_WORK REQUEST:_
Print each line below verbatim, skipping every picture.

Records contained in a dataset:
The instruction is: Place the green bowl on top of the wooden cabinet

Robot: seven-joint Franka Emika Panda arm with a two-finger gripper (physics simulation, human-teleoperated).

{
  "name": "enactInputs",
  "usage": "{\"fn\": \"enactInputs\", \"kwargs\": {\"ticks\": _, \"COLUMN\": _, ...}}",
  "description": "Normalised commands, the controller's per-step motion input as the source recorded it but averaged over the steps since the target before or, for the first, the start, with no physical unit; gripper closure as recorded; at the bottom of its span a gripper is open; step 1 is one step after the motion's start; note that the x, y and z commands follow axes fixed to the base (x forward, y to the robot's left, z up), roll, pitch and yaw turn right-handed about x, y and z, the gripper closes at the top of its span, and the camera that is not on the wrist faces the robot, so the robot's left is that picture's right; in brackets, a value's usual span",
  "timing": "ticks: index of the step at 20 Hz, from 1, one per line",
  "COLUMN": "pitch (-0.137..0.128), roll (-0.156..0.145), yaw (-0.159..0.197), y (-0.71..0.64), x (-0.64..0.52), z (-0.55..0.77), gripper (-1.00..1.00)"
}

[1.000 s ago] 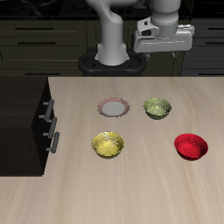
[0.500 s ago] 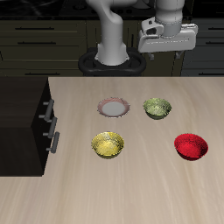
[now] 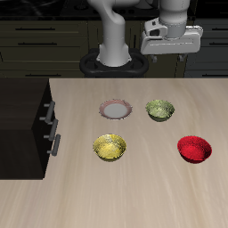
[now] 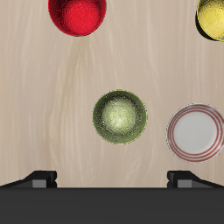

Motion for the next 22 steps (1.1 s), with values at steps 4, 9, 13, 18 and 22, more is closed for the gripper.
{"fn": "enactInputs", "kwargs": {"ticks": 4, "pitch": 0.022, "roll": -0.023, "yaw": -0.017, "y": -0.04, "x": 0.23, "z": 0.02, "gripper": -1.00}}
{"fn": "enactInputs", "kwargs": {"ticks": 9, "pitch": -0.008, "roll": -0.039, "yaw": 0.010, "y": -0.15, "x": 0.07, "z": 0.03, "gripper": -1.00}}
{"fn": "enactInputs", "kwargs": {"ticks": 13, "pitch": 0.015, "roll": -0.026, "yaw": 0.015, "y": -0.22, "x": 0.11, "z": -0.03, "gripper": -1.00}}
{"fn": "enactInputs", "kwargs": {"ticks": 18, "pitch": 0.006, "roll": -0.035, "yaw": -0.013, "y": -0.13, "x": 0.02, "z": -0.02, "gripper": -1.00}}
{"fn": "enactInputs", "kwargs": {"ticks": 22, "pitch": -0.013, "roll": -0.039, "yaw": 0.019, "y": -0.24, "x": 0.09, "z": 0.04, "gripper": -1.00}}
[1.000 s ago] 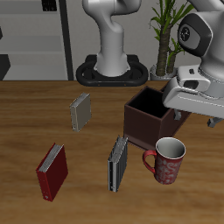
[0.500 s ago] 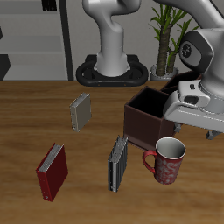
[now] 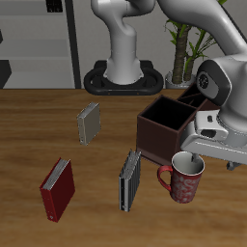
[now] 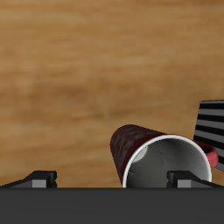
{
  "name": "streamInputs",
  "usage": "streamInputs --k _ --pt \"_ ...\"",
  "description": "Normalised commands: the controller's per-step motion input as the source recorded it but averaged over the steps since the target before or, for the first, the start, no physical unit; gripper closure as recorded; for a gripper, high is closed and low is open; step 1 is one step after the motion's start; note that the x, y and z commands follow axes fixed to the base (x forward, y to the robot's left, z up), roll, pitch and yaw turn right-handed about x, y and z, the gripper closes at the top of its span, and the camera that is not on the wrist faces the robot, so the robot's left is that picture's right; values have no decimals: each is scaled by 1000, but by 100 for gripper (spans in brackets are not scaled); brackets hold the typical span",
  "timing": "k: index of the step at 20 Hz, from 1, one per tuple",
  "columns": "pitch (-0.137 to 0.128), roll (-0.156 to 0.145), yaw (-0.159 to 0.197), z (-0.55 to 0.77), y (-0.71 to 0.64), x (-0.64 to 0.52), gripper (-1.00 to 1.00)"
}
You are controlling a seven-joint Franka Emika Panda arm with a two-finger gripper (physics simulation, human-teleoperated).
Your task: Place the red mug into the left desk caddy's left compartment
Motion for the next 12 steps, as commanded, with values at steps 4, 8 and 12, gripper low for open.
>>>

_EXERCISE SOLUTION:_
The instruction is: Place the green bowl on top of the wooden cabinet

Robot: seven-joint Franka Emika Panda arm with a two-finger gripper (physics simulation, human-teleoperated).

{
  "name": "enactInputs",
  "usage": "{\"fn\": \"enactInputs\", \"kwargs\": {\"ticks\": _, \"COLUMN\": _, ...}}",
  "description": "Normalised commands, the controller's per-step motion input as the source recorded it but averaged over the steps since the target before or, for the first, the start, with no physical unit; gripper closure as recorded; at the bottom of its span a gripper is open; step 1 is one step after the motion's start; note that the x, y and z commands follow axes fixed to the base (x forward, y to the robot's left, z up), roll, pitch and yaw turn right-handed about x, y and z, the gripper closes at the top of its span, and the camera that is not on the wrist faces the robot, so the robot's left is that picture's right; in brackets, a value's usual span",
  "timing": "ticks: index of the step at 20 Hz, from 1, one per line",
  "COLUMN": "pitch (-0.137..0.128), roll (-0.156..0.145), yaw (-0.159..0.197), y (-0.71..0.64), x (-0.64..0.52), z (-0.55..0.77), gripper (-1.00..1.00)"
}

[1.000 s ago] 
[0.500 s ago] 
[now] 
[now] 

Motion for the next 22 steps (1.1 s), with values at steps 4, 9, 13, 18 and 22, more is closed for the gripper.
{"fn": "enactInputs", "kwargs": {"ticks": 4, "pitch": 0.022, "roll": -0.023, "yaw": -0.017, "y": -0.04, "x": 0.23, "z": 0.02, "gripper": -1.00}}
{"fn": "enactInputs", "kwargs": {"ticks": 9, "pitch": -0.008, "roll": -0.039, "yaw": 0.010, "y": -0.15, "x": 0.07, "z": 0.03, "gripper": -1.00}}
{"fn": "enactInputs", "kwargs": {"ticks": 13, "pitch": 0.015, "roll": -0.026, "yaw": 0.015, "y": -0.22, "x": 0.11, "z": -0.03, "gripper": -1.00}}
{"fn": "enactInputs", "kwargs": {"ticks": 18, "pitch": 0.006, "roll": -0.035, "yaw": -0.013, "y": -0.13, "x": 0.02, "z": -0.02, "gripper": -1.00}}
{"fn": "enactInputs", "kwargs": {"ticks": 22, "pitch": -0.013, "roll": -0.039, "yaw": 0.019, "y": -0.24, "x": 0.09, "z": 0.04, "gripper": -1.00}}
[1.000 s ago] 
[0.500 s ago] 
[now] 
[now] 
{
  "name": "streamInputs",
  "usage": "streamInputs --k _ --pt \"_ ...\"",
  "description": "Normalised commands: the controller's per-step motion input as the source recorded it but averaged over the steps since the target before or, for the first, the start, no physical unit; gripper closure as recorded; for a gripper, high is closed and low is open; step 1 is one step after the motion's start; note that the x, y and z commands follow axes fixed to the base (x forward, y to the robot's left, z up), roll, pitch and yaw turn right-handed about x, y and z, the gripper closes at the top of its span, and the camera that is not on the wrist faces the robot, so the robot's left is that picture's right; values have no decimals: each is scaled by 1000, but by 100 for gripper (spans in brackets are not scaled); brackets hold the typical span",
  "timing": "k: index of the step at 20 Hz, from 1, one per tuple",
  "columns": "pitch (-0.137 to 0.128), roll (-0.156 to 0.145), yaw (-0.159 to 0.197), z (-0.55 to 0.77), y (-0.71 to 0.64), x (-0.64 to 0.52), gripper (-1.00 to 1.00)"
}
You are controlling a seven-joint Franka Emika Panda arm with a two-finger gripper (physics simulation, human-teleoperated).
Your task: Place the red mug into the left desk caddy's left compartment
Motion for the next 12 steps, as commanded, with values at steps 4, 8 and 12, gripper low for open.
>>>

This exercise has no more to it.